Enzyme damage: UV rays can damage enzymes that help to produce collagen, leading to a decrease in collagen production. (see above comment about declining collagen levels!).
Collagen breakdown: It can cause collagen fibers to break down, leading to a loss of collagen in the skin.
These effects of UV radiation on collagen can lead to a damaged skin barrier. Collagen is a protein that helps to support the skin barrier, and a decrease in collagen can weaken the skin barrier and make it more prone to damage. And, the inflammation and DNA damage caused by UV radiation can also contribute to skin barrier damage.
The truth is, that if you’re not using sunscreen 365 days a year, then you’re pretty much wasting your time and money on skin care products, as the UV exposure will be undoing most of the good your products are doing. And, actually – if you’re using high strength active ingredients like vitamin C and retinol without using sunscreen, you could be increasing that damage even further.

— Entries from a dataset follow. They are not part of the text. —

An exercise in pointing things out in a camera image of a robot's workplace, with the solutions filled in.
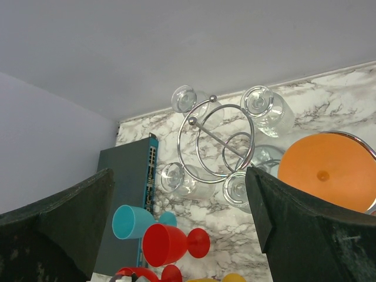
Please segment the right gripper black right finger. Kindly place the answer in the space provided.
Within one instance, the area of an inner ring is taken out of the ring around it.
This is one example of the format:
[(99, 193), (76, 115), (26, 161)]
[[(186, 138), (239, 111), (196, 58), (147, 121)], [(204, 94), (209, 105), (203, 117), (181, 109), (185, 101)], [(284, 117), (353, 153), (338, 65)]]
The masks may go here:
[(375, 217), (293, 188), (256, 167), (245, 176), (274, 281), (375, 281)]

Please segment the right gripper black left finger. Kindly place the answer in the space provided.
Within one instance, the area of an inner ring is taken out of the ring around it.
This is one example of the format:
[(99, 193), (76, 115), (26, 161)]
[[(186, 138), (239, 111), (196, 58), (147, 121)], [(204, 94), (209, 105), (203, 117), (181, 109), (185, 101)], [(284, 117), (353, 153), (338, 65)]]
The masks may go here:
[(1, 214), (1, 281), (89, 281), (114, 187), (113, 171), (103, 169)]

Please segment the blue plastic wine glass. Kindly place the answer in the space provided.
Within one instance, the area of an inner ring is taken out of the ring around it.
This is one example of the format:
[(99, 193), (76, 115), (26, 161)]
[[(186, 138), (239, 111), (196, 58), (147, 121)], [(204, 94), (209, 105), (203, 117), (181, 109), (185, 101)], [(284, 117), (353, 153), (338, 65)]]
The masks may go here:
[(166, 211), (156, 220), (146, 209), (122, 205), (113, 215), (112, 231), (121, 240), (141, 239), (146, 230), (156, 223), (176, 227), (177, 219), (172, 212)]

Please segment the dark orange wine glass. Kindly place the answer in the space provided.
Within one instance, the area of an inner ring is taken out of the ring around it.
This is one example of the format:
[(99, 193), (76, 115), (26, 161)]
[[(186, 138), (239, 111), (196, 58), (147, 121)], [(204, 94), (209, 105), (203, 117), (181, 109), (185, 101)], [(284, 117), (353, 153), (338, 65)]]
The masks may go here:
[(335, 133), (310, 135), (291, 145), (278, 179), (357, 212), (375, 205), (375, 158), (357, 141)]

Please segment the red plastic wine glass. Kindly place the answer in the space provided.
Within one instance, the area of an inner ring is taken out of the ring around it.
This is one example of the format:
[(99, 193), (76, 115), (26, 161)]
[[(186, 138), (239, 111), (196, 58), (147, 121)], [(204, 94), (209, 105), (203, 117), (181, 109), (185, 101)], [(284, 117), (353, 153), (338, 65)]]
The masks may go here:
[(152, 270), (145, 267), (123, 267), (110, 279), (110, 281), (122, 281), (123, 277), (130, 277), (131, 281), (140, 281), (141, 277), (148, 281), (183, 281), (180, 270), (174, 265), (167, 265), (162, 271), (161, 278), (158, 278)]
[(201, 228), (185, 234), (174, 226), (153, 224), (146, 230), (142, 240), (144, 257), (153, 267), (175, 263), (187, 252), (200, 259), (208, 254), (209, 249), (210, 237)]

If you only take one thing away from my blog on damaged skin barrier, then please let it be to start wearing sun screen every day. Choose a broad spectrum factor 30-50, face formula, and apply it to your face, neck and décolletage daily.

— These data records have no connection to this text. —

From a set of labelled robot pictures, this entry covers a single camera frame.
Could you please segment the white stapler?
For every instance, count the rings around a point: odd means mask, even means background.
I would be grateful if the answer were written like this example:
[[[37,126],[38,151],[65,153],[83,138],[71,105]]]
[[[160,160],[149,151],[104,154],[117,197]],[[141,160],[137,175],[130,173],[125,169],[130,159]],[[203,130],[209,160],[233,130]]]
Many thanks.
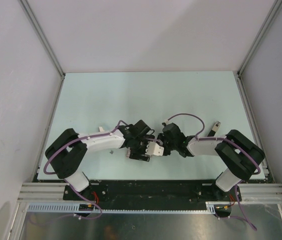
[[[99,128],[99,132],[101,132],[101,133],[103,133],[105,131],[102,126],[99,126],[98,128]]]

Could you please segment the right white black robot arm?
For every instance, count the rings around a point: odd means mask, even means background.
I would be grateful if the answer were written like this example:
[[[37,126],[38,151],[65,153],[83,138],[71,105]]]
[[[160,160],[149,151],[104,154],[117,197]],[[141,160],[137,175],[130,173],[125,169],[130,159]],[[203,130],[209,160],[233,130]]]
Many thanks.
[[[264,151],[236,129],[219,137],[186,136],[175,123],[170,123],[163,125],[158,139],[162,142],[164,156],[176,151],[183,158],[217,156],[223,161],[226,170],[211,188],[212,196],[218,201],[228,197],[230,190],[240,182],[260,174],[260,164],[265,158]]]

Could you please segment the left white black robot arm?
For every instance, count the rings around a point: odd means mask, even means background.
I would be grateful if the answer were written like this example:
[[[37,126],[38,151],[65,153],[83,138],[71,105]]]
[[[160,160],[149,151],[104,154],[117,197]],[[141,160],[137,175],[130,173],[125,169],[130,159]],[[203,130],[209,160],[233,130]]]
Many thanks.
[[[144,121],[127,124],[119,120],[113,130],[92,134],[79,134],[73,128],[66,129],[45,151],[47,163],[43,167],[46,175],[57,175],[74,189],[81,200],[91,196],[88,177],[79,170],[86,153],[126,148],[135,154],[134,159],[148,161],[151,156],[163,154],[162,143],[153,135]]]

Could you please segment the red staple box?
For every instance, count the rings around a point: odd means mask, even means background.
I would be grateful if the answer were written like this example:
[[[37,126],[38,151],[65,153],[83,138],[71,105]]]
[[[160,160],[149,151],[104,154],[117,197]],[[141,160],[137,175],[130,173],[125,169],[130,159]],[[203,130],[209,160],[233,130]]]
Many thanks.
[[[127,158],[130,158],[131,157],[131,148],[127,148],[127,151],[126,151],[126,157]]]

3. Repairing your damaged skin barrier with skin care
OK, so now we understand that your sun screen is your number ONE skin care product for a damaged skin barrier. We can move on to look at skin care products that can help too. I will refer to ‘medical grade’ skin care products for the purpose of this blog, but if you want to read more about the differences between medical grade and over the counter – click HERE.

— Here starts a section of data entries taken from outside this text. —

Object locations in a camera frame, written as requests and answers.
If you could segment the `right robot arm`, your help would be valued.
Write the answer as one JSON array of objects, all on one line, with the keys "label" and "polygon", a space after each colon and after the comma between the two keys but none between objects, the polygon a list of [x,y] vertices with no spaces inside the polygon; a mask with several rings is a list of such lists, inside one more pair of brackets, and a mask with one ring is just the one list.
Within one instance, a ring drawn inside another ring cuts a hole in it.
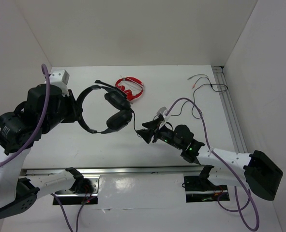
[{"label": "right robot arm", "polygon": [[181,150],[185,161],[202,165],[199,184],[203,189],[220,185],[245,186],[264,200],[275,199],[283,172],[262,151],[236,153],[208,147],[195,140],[186,125],[177,125],[172,130],[161,125],[160,119],[143,123],[143,129],[137,134],[148,144],[161,140]]}]

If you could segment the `black headset with microphone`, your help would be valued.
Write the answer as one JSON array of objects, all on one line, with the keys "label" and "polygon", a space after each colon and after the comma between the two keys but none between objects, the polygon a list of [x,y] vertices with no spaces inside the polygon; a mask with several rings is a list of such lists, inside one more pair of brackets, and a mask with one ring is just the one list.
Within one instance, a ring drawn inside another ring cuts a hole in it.
[{"label": "black headset with microphone", "polygon": [[120,131],[132,120],[132,109],[126,94],[101,80],[95,80],[94,85],[83,90],[76,102],[83,110],[77,121],[92,134]]}]

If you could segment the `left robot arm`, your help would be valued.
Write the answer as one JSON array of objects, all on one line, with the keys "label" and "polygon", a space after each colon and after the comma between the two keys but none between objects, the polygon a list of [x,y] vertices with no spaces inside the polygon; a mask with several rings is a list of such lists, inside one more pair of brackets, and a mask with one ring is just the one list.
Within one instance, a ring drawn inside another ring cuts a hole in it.
[{"label": "left robot arm", "polygon": [[20,177],[34,142],[62,122],[74,122],[72,95],[54,85],[41,84],[28,91],[27,100],[0,116],[0,219],[21,214],[38,198],[60,190],[80,192],[90,182],[70,167],[45,177]]}]

In my aesthetics clinic in Hampshire, I prescribe AlumierMD. I love this brand, because the ingredients are high quality, bio-available (this means they are in a form that your body naturally knows what to do with), it’s adaptable and progressive, and they also source their ingredients ethically. Their products are formulated with a higher concentration of active ingredients than over-the-counter products, making them more effective, and targeted.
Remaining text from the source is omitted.